Suara notifikasi masuk dari ponsel Adrasta.
Mata Adrasta menajam.
Perlahan, ia mengambil ponselnya.
Satu pesan masuk tanpa nama pengirim.
"Jika kau berpikir Rania akan benar-benar jadi milikmu, Adrasta... maka bersiaplah. Karena aku akan mengambil semuanya darimu. Termasuk dia."
Adrasta mendongak.
Matanya gelap.
Rahangnya mengeras.
Dan tepat di belakang punggungnya — Rania berbisik nyaris tak terdengar, matanya mulai berkaca-kaca...
"Rey... tidak akan pernah menyerah."
Setelah insiden di gudang tua, Adrasta menjadi semakin gelisah. Ancaman dari Rey yang ingin merebut Rania darinya membuatnya merasa kehilangan kendali. la menyadari bahwa selama ini, meskipun Rania berada di sisinya, status hubungan mereka tidak memiliki ikatan yang sah di mata hukum dan agama.

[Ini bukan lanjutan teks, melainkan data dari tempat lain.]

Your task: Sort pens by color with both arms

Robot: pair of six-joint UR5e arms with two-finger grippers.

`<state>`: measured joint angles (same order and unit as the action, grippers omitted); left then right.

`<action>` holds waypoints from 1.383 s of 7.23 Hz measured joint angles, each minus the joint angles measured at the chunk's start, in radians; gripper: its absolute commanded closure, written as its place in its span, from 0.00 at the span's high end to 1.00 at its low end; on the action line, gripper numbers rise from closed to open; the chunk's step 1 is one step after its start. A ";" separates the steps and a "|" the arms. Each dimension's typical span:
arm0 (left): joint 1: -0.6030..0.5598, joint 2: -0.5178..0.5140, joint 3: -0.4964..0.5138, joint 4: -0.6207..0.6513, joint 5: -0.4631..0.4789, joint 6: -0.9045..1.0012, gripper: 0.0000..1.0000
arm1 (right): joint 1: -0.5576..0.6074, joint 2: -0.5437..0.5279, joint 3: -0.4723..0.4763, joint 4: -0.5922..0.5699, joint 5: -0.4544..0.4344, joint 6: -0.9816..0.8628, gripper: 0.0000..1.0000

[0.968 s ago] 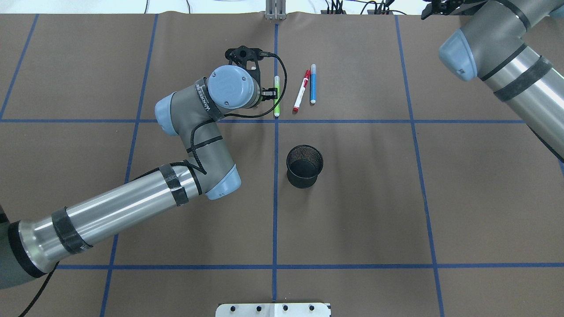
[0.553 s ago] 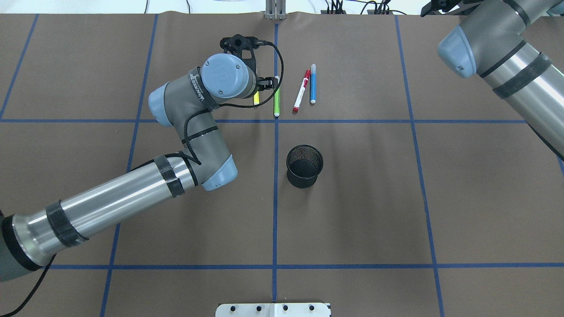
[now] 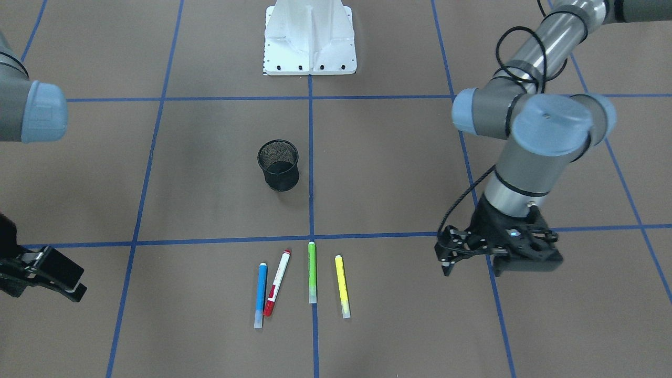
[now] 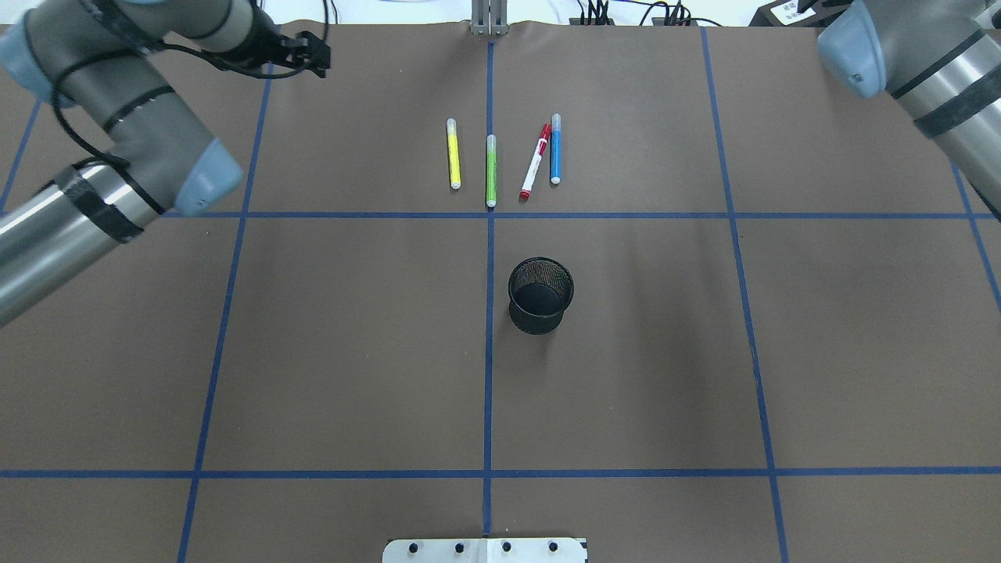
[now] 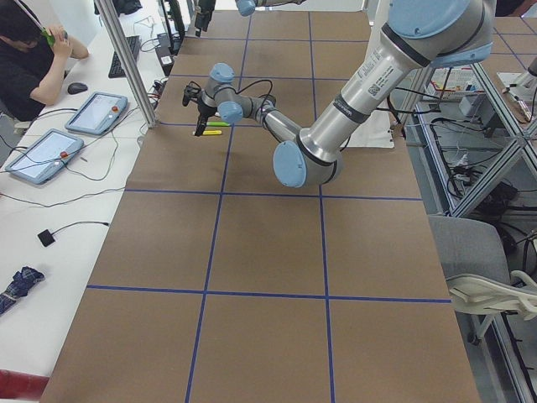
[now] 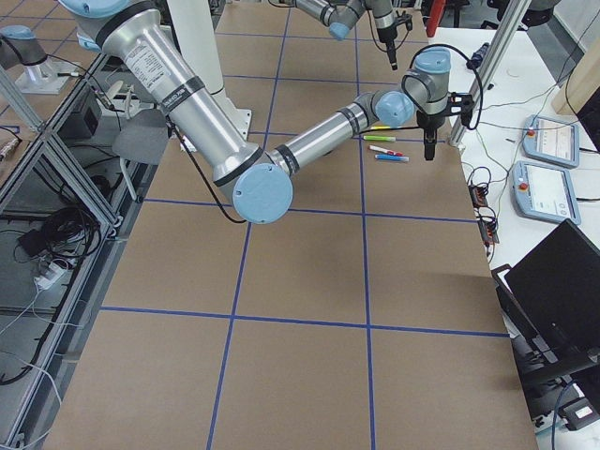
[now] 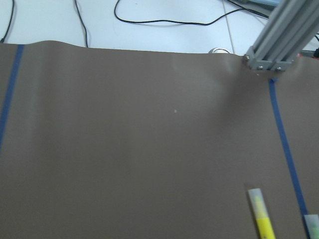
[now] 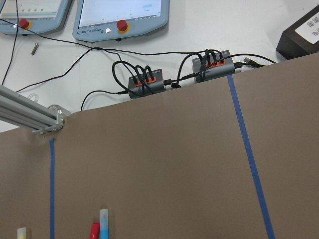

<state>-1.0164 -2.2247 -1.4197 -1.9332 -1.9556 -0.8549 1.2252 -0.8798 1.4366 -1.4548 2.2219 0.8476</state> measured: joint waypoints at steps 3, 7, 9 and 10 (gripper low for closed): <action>-0.255 0.195 -0.126 0.192 -0.226 0.308 1.00 | 0.142 -0.064 -0.001 -0.206 0.133 -0.326 1.00; -0.459 0.414 -0.177 0.210 -0.306 0.417 1.00 | 0.281 -0.276 0.044 -0.240 0.222 -0.466 1.00; -0.509 0.492 -0.188 0.212 -0.313 0.556 1.00 | 0.287 -0.382 0.082 -0.123 0.193 -0.468 1.00; -0.514 0.522 -0.189 0.205 -0.314 0.577 1.00 | 0.287 -0.442 0.089 -0.050 0.182 -0.473 1.00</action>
<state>-1.5304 -1.7027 -1.6090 -1.7286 -2.2697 -0.2780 1.5123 -1.3215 1.5253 -1.5052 2.4035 0.3751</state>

Hal ini memberikan celah bagi Rey untuk mencoba mendekati Rania kembali.
Suatu malam, setelah hari-hari yang penuh ketegangan, Adrasta memanggil Rania ke ruang kerjanya. Rania masuk dengan hati-hati, menyadari perubahan sikap Adrasta yang semakin posesif belakangan ini.
"Duduklah," perintah Adrasta dengan suara rendah namun tegas. Rania duduk di kursi di depan meja besar Adrasta, menatapnya dengan waspada.
"Aku telah memikirkan situasi kita, " Adrasta memulai, jemarinya saling bertaut di atas meja. "Untuk memastikan tidak ada lagi gangguan dari pihak manapun, terutama dari Rey, aku memutuskan bahwa kita harus menikah.
Mata Rania melebar, terkejut dengan pernyataan tiba-tiba itu. "Menikah?" ulangnya, seolah tidak percaya dengan apa yang baru saja didengarnya.
"Ya, sesuai dengan kontrak perjanjian kita." Adrasta menegaskan. "Pernikahan ini akan mengikat kita secara hukum dan agama. Dengan begitu, Rey atau siapapun tidak akan memiliki alasan atau kesempatan untuk mendekatimu lagi. " Rania terdiam, pikirannya berputar mencari jawaban.